In Canada, 200-300 babies are born to women living with HIV each year, and almost all of these children are HIV-negative despite exposure to the virus, thanks to ART and transmission prevention programs. A number of observational studies suggest that HEU children may have a higher risk of health issues such as increased morbidity and mortality in the first year of life, higher likelihood of pre-term birth, increased risk of infection, and mental health impairments.
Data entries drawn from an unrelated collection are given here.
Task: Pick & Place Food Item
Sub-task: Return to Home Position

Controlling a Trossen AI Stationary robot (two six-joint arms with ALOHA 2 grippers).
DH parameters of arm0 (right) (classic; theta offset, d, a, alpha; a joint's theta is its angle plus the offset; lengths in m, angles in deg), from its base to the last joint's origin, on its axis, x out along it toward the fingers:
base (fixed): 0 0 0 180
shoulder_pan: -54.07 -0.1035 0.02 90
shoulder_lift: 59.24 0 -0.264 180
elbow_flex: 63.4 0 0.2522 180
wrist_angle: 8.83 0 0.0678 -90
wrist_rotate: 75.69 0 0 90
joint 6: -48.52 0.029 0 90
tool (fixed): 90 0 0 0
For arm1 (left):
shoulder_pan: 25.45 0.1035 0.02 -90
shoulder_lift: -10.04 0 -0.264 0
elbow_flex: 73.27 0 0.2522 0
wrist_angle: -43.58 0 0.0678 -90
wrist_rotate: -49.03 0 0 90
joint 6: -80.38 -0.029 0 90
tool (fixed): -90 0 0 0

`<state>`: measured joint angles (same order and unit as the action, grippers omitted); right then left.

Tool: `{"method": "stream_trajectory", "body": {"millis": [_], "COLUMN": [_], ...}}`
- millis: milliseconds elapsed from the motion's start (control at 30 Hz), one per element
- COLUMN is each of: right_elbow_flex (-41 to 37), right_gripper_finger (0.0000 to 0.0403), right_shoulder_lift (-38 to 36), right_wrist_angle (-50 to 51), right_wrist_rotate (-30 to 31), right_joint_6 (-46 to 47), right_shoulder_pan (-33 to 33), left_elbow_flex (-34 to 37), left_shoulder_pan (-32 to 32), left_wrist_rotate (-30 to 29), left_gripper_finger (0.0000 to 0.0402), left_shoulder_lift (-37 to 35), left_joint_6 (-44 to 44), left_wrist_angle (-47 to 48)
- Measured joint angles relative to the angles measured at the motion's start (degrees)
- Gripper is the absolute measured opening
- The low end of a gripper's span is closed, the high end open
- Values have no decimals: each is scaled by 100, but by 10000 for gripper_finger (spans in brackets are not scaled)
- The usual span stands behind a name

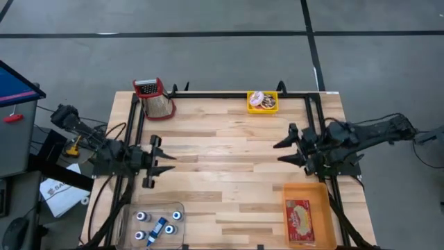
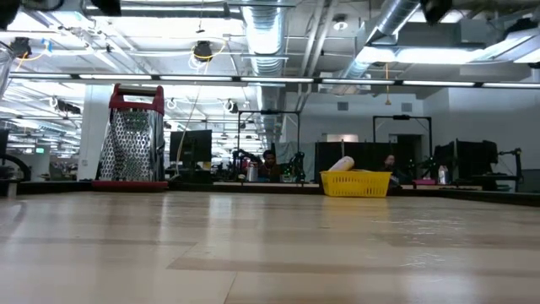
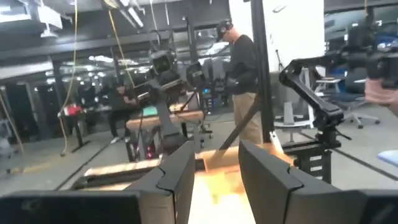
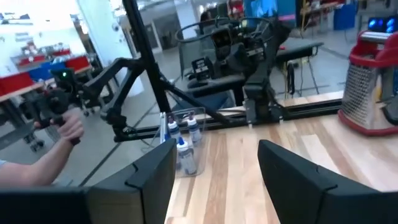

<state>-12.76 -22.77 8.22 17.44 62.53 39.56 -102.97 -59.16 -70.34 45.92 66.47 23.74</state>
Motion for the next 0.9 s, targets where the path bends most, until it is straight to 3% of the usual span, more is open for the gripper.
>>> {"method": "stream_trajectory", "body": {"millis": [100,267,400,500,700,900], "right_elbow_flex": [-837,-1796,-2353,-2640,-2880,-3021], "right_gripper_finger": [219,219,219,219,219,219], "right_shoulder_lift": [-323,-637,-739,-738,-720,-719], "right_wrist_angle": [-737,-1477,-2118,-2369,-2458,-2611], "right_wrist_rotate": [24,-5,-99,-167,-309,-518], "right_joint_6": [-75,-98,-96,-96,-279,-651], "right_shoulder_pan": [-1,218,338,327,328,406], "left_elbow_flex": [293,893,1322,1556,1554,1554], "left_shoulder_pan": [739,2281,3333,3751,3885,3883], "left_wrist_rotate": [688,2572,3433,4013,4000,3007], "left_gripper_finger": [120,120,120,120,120,120], "left_shoulder_lift": [-206,-494,-865,-1240,-2055,-2638], "left_joint_6": [440,1220,1769,2033,1863,1395], "left_wrist_angle": [249,-60,-134,23,1294,1742]}}
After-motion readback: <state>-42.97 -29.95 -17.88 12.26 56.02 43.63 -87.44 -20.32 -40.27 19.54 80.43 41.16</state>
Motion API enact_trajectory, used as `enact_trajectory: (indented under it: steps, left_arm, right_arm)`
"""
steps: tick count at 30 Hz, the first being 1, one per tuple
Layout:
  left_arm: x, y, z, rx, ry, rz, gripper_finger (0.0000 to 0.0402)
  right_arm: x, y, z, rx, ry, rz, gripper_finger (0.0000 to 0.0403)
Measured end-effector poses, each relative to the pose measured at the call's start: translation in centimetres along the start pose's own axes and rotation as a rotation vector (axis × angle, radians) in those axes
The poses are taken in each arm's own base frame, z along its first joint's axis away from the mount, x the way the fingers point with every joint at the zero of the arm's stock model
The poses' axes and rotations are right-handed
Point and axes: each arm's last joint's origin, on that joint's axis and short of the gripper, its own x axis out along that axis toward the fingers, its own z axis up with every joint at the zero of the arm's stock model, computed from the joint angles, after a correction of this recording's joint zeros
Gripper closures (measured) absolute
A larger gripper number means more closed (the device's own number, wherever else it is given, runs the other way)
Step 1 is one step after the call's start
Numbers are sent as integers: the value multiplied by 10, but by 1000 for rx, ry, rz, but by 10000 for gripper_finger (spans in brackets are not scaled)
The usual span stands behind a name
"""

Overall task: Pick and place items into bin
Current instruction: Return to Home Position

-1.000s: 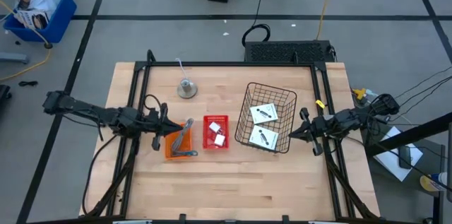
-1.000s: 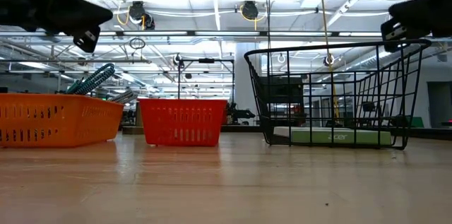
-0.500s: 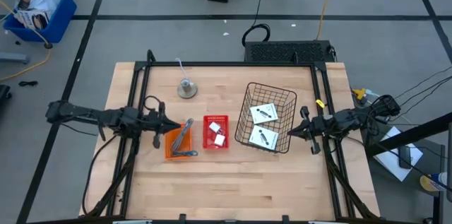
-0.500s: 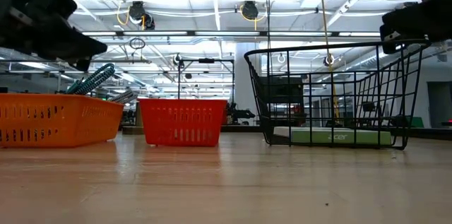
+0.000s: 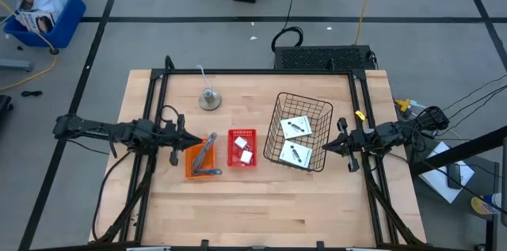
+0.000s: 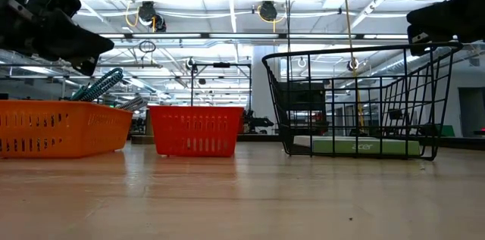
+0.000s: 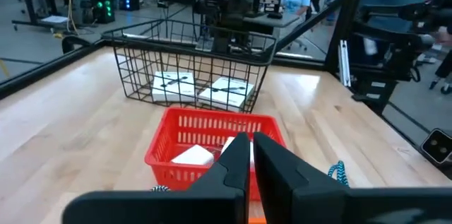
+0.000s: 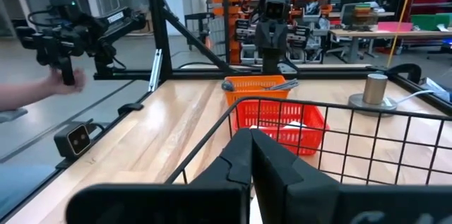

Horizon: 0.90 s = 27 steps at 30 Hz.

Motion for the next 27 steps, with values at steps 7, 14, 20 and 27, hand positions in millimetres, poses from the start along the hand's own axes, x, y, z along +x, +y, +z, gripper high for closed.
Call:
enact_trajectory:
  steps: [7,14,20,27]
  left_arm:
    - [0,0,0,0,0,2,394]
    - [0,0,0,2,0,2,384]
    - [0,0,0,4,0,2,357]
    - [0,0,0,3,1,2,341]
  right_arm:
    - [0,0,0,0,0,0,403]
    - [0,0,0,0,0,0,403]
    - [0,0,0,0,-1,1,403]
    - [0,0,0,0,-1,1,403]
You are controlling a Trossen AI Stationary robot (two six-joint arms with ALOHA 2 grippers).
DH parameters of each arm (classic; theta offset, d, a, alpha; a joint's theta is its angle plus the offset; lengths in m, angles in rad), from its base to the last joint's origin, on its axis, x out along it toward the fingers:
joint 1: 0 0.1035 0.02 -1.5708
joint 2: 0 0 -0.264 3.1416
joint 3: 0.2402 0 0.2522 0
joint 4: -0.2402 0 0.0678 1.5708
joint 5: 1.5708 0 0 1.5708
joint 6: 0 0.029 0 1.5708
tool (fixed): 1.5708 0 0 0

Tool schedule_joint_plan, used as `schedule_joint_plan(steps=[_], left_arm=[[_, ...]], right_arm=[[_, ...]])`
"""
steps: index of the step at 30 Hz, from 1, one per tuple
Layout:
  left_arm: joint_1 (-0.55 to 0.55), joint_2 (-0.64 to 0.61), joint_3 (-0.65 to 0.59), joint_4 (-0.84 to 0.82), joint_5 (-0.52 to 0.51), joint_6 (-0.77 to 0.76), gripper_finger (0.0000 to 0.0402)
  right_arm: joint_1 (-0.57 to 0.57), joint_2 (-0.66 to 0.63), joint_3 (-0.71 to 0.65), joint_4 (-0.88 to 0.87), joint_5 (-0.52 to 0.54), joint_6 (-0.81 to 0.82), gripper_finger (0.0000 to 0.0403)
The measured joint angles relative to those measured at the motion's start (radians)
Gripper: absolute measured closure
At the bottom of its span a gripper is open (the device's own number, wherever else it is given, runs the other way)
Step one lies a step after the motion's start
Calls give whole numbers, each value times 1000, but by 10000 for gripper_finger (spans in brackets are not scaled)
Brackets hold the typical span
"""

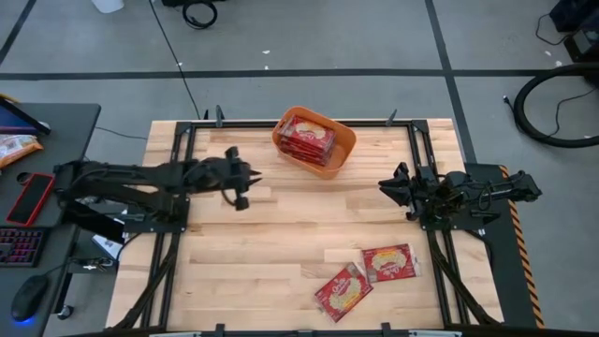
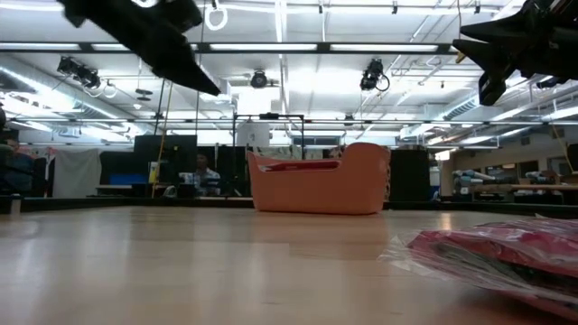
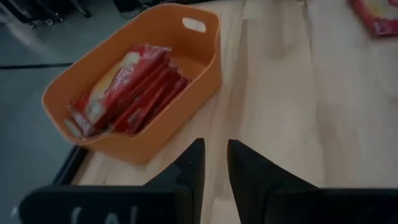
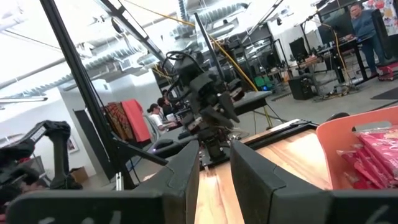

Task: Sort popcorn bags into baskets
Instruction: Put the red popcorn pack into the orange bin

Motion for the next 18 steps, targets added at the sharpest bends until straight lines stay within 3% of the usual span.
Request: schedule_joint_plan(steps=[11,18], left_arm=[[-163,-226,-164,107,-169,-103,329],[-240,-322,-281,208,-209,-180,329]], right_arm=[[0,1,0,2,2,0,307],[0,1,0,3,2,0,307]])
The increasing number of CHEU could result in more instances of health issues, impacting on public health and the CHEU’s ability to reach their full potential.
This multi-site prospective clinical study will conduct cognitive, behavioural, and brain imaging (MRI and MR spectroscopy) investigations of 180 CHEU and 65 CHUU to better characterize overall brain function and explore links between brain function and behavioural deficits and changes in specific brain regions.
For CHEU participants:
For CHUU participants:
For more information about the study, please contact the principal investigator.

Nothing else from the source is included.